SELECT invoice.invoice_id, currency.currency_id
FROM invoice
INNER JOIN currency ON (currency.currency_id = invoice.currency_id) 
ORDER BY invoice.invoice_id DESC
LIMIT 30

EXPLAIN ANALYZE returns this result:

-> Limit: 30 row(s)  (cost=16867 rows=30) (actual time=0.0448..0.0555 rows=30 loops=1)
    -> Nested loop inner join  (cost=16867 rows=30) (actual time=0.0439..0.0532 rows=30 loops=1)
        -> Index scan on invoice using PRIMARY  (cost=0.14 rows=30) (actual time=0.0346..0.0377 rows=30 loops=1)
        -> Single-row covering index lookup on currency using PRIMARY (currency_id=invoice.currency_id)  (cost=0.25 rows=1) (actual time=355e-6..375e-6 rows=1 loops=30)

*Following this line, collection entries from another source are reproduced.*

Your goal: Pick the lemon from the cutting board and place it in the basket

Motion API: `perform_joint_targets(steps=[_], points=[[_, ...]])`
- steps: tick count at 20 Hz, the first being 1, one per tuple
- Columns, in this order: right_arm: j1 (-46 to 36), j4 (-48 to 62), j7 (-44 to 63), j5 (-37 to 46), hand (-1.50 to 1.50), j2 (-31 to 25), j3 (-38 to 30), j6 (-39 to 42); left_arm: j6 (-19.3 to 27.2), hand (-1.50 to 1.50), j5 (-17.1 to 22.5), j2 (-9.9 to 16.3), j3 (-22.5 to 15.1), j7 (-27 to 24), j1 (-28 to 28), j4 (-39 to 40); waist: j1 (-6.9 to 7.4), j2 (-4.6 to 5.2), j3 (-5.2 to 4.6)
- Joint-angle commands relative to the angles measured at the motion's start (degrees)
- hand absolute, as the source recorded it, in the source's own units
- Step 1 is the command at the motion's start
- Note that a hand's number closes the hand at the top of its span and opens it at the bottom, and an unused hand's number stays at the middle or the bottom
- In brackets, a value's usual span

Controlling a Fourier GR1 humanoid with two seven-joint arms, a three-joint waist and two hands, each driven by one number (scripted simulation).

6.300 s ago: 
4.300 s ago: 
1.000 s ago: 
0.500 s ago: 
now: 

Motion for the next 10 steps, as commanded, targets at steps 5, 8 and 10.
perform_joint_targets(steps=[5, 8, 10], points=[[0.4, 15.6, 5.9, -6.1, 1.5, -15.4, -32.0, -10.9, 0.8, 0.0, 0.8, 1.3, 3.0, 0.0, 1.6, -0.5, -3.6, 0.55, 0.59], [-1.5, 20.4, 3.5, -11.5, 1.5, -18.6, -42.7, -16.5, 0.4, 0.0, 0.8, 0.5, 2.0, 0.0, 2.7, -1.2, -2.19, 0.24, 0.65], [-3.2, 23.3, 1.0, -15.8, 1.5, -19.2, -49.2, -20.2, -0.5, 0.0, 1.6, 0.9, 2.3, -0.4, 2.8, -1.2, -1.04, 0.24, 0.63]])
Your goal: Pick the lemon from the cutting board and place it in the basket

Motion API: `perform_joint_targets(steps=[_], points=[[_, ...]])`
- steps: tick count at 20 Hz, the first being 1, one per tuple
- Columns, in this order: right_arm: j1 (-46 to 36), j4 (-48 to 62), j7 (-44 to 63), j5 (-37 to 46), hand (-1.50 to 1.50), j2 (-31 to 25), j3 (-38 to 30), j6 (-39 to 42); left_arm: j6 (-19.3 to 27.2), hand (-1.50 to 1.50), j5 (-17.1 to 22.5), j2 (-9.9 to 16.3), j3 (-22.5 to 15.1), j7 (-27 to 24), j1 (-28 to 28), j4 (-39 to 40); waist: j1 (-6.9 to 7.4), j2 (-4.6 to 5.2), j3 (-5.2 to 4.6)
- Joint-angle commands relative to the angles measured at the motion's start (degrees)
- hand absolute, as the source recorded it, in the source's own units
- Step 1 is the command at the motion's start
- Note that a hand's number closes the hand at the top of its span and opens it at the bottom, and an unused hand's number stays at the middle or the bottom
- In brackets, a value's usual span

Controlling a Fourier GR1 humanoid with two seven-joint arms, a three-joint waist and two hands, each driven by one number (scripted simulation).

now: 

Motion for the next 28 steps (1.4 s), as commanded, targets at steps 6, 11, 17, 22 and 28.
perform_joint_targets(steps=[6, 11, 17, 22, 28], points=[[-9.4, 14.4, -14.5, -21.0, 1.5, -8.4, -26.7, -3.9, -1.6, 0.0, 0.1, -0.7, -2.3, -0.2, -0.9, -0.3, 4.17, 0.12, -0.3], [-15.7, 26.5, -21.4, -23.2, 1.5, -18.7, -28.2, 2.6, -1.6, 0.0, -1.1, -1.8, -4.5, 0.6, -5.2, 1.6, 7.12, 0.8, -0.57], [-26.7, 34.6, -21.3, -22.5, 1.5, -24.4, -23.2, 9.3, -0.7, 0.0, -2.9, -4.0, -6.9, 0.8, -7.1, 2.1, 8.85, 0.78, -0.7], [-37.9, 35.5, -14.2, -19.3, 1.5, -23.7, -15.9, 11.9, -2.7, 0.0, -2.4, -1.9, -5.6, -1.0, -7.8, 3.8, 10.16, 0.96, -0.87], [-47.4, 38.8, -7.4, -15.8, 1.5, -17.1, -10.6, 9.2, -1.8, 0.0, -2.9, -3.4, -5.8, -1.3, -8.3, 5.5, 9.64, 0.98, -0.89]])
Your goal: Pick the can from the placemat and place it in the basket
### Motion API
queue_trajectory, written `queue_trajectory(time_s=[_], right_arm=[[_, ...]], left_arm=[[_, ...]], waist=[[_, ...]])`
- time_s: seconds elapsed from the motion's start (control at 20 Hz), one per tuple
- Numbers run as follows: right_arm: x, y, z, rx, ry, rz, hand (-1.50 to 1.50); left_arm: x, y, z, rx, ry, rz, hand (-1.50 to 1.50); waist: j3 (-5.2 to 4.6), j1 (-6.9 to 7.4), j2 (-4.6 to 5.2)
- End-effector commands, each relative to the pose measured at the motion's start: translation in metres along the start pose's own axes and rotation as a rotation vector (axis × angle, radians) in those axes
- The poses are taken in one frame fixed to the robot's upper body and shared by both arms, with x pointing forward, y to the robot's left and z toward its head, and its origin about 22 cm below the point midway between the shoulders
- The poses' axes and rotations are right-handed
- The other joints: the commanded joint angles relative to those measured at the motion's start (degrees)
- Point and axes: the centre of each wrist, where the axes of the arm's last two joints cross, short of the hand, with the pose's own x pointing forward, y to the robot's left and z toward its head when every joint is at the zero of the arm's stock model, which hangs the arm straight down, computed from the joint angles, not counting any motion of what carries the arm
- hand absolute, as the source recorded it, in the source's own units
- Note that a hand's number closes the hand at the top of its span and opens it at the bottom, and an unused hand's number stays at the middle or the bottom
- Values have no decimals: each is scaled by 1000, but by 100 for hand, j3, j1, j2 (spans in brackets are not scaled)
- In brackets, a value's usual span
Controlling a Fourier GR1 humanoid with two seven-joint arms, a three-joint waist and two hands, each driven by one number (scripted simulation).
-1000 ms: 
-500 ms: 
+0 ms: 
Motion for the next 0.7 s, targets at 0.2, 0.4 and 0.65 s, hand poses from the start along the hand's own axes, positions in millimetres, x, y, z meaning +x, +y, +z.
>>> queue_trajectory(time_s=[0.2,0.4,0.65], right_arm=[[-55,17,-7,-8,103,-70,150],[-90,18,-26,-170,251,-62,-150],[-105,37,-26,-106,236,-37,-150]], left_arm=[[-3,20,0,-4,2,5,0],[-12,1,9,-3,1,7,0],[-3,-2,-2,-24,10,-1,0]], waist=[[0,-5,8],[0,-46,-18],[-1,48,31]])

AND EXPLAIN FORMAT=JSON returns this result:
{
  "query_block": {
    "select_id": 1,
    "cost_info": {
      "query_cost": "30667.05"
    },
    "ordering_operation": {
      "using_filesort": false,
      "nested_loop": [
        {
          "table": {
            "table_name": "invoice",
            "access_type": "index",
            "possible_keys": [
              "FK_invoice_currency"
            ],
            "key": "PRIMARY",
            "used_key_parts": [
              "invoice_id"
            ],
            "key_length": "8",
            "rows_examined_per_scan": 30,
            "rows_produced_per_join": 67454,
            "filtered": "100.00",
            "cost_info": {
              "read_cost": "312.75",
              "eval_cost": "6745.40",
              "prefix_cost": "7058.15",
              "data_read_per_join": "477M"
            },
            "used_columns": [
              "invoice_id",
              "currency_id"
            ]
          }
        },
        {
          "table": {
            "table_name": "currency",
            "access_type": "eq_ref",
            "possible_keys": [
              "PRIMARY"
            ],
            "key": "PRIMARY",
            "used_key_parts": [
              "currency_id"
            ],
            "key_length": "4",
            "ref": [
              "db_frost.invoice.currency_id"
            ],
            "rows_examined_per_scan": 1,
            "rows_produced_per_join": 67454,
            "filtered": "100.00",
            "using_index": true,
            "cost_info": {
              "read_cost": "16863.50",
              "eval_cost": "6745.40",
              "prefix_cost": "30667.05",
              "data_read_per_join": "26M"
            },
            "used_columns": [
              "currency_id"
            ]
          }
        }
      ]
    }
  }
}

If I add one field from `currency` table (and I get this query):
SELECT invoice.invoice_id, currency.currency_id, **currency.currency**
FROM invoice
INNER JOIN currency ON (currency.currency_id = invoice.currency_id) 
ORDER BY invoice.invoice_id DESC
LIMIT 30

I get degraded performance.

EXPLAIN ANALYZE return this result:
-> Limit: 30 row(s)  (actual time=43.8..43.8 rows=30 loops=1)
    -> Sort: invoice.invoice_id, limit input to 30 row(s) per chunk  (actual time=43.8..43.8 rows=30 loops=1)
        -> Stream results  (cost=27295 rows=67454) (actual time=19.6..38.2 rows=69067 loops=1)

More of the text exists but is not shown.